§ **Task**
In the entries below, count the lines that hold the string "black" and state only that count.

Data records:
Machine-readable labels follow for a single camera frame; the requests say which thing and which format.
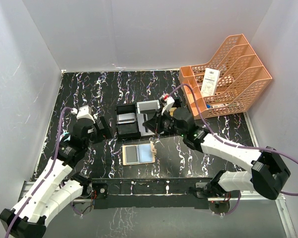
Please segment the beige leather card holder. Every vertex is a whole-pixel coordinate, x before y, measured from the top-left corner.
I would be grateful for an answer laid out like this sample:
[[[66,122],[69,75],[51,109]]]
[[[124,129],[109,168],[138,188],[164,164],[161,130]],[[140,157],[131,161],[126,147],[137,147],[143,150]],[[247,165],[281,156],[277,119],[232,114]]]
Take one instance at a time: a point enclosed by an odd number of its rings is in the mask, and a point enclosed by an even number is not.
[[[155,162],[156,149],[153,143],[123,145],[123,165],[150,164]]]

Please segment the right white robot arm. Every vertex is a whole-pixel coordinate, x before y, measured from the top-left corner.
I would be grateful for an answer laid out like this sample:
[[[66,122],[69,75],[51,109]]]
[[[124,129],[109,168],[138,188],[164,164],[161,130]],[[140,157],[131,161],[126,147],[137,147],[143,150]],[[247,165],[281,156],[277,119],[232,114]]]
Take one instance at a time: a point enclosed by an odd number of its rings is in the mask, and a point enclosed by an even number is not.
[[[211,134],[195,123],[186,108],[177,108],[173,114],[157,110],[143,126],[155,134],[167,133],[182,136],[183,143],[192,150],[210,154],[238,165],[241,172],[219,171],[203,187],[191,187],[195,195],[221,196],[231,191],[256,191],[275,200],[291,172],[280,155],[272,148],[244,148],[239,143]]]

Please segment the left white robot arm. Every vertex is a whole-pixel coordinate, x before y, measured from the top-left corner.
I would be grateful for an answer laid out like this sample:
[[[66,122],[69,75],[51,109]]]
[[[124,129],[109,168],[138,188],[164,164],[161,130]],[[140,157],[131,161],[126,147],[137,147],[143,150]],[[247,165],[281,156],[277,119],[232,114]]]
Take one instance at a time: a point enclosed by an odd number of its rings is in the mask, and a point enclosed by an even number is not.
[[[72,132],[59,138],[53,159],[22,199],[3,209],[0,221],[6,237],[41,238],[51,220],[74,199],[87,194],[91,179],[76,173],[62,182],[85,157],[89,147],[113,137],[105,117],[79,118]]]

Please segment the gold card in right tray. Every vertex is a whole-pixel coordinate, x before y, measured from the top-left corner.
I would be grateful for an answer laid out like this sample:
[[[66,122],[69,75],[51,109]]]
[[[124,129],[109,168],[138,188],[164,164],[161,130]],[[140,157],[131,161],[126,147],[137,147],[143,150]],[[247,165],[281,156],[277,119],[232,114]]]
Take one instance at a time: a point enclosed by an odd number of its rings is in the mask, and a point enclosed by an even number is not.
[[[176,107],[171,108],[171,109],[169,110],[169,114],[170,114],[171,116],[173,116],[173,114],[174,114],[174,112],[175,112],[176,109],[177,109]]]

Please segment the silver card in left tray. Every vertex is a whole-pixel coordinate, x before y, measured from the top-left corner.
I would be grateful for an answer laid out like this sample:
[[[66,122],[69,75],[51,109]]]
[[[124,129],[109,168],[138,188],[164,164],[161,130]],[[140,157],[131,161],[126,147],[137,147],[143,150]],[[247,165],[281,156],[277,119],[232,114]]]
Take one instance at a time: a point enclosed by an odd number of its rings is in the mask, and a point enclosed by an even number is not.
[[[117,116],[117,124],[129,124],[136,121],[135,113],[119,114]]]

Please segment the right black tray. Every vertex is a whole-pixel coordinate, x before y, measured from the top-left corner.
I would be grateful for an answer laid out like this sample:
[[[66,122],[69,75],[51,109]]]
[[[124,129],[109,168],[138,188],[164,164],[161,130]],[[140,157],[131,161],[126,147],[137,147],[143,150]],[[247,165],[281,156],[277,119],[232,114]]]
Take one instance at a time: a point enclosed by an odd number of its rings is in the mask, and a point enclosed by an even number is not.
[[[173,107],[176,107],[176,108],[180,108],[181,107],[181,99],[180,98],[175,98],[175,103],[173,104]]]

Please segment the black tray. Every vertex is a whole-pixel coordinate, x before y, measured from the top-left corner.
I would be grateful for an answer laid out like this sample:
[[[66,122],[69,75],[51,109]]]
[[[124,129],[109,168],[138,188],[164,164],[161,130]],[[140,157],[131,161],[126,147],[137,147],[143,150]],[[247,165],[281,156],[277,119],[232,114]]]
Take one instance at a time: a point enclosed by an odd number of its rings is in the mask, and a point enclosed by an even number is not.
[[[116,106],[116,130],[118,139],[135,139],[139,137],[136,117],[136,104]]]
[[[176,107],[176,108],[180,108],[181,107],[181,99],[180,98],[175,98],[175,103],[173,104],[173,107]]]

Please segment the white middle tray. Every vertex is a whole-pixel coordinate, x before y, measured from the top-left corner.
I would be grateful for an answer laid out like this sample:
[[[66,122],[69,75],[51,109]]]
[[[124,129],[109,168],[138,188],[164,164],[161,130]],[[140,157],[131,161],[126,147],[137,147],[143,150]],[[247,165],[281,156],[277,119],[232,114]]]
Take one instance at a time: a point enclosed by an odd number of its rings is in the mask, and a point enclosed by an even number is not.
[[[153,132],[143,126],[143,123],[151,119],[158,109],[160,109],[159,100],[137,102],[137,120],[141,137],[154,135]]]

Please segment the blue packaged item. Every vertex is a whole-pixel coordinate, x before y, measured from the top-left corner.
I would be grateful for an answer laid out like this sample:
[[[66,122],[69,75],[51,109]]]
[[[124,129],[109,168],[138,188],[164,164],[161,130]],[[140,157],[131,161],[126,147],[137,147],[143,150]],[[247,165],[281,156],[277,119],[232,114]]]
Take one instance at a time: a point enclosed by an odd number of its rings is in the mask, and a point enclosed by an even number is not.
[[[60,136],[60,141],[69,141],[70,137],[71,137],[70,133],[65,132]]]

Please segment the left black tray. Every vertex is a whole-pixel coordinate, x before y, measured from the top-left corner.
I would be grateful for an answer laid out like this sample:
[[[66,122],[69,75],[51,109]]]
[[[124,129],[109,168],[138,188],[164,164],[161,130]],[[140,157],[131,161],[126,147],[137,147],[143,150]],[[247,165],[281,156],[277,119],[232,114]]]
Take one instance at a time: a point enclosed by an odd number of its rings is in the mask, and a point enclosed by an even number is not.
[[[139,137],[136,117],[136,104],[116,106],[116,130],[118,139],[135,139]]]

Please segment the white paper receipt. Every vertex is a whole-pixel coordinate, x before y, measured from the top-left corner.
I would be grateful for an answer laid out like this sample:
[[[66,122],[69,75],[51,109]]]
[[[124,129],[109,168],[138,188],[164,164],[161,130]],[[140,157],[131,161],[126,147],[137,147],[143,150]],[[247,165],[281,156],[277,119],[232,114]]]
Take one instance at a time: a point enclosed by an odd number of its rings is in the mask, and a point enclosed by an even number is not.
[[[220,71],[212,68],[206,68],[202,86],[202,97],[212,96],[215,94],[218,80],[220,78]]]

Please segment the orange plastic file organizer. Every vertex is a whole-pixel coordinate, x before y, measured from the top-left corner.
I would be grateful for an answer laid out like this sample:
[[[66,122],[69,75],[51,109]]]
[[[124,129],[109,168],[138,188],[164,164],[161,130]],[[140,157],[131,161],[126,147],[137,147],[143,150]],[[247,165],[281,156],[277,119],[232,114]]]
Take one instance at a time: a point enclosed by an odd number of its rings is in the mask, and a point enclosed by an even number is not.
[[[203,96],[207,68],[220,72],[214,95]],[[182,66],[179,81],[194,119],[248,111],[272,77],[243,34],[228,36],[205,64]]]

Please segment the black front base bar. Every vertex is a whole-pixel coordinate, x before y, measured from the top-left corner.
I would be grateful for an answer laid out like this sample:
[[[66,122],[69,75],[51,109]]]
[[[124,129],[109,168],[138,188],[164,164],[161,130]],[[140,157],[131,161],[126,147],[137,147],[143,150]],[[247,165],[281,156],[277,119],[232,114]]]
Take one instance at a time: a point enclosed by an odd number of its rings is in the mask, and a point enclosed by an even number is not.
[[[238,192],[204,196],[194,190],[210,181],[209,178],[98,178],[92,181],[94,209],[190,207],[228,212]]]

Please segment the aluminium frame rail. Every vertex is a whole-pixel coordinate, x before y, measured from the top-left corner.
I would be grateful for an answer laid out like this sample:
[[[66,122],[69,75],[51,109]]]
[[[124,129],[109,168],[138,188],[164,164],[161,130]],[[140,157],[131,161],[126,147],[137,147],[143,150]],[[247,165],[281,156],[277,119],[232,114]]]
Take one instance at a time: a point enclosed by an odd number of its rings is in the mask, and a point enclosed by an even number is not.
[[[67,205],[87,202],[96,209],[117,207],[208,208],[214,198],[224,201],[240,197],[243,191],[256,192],[275,200],[283,193],[290,174],[220,171],[213,179],[91,179],[75,174],[69,179],[42,175],[12,209],[3,210],[0,220],[9,236],[41,238],[49,223]]]

§ **Worked solution**
4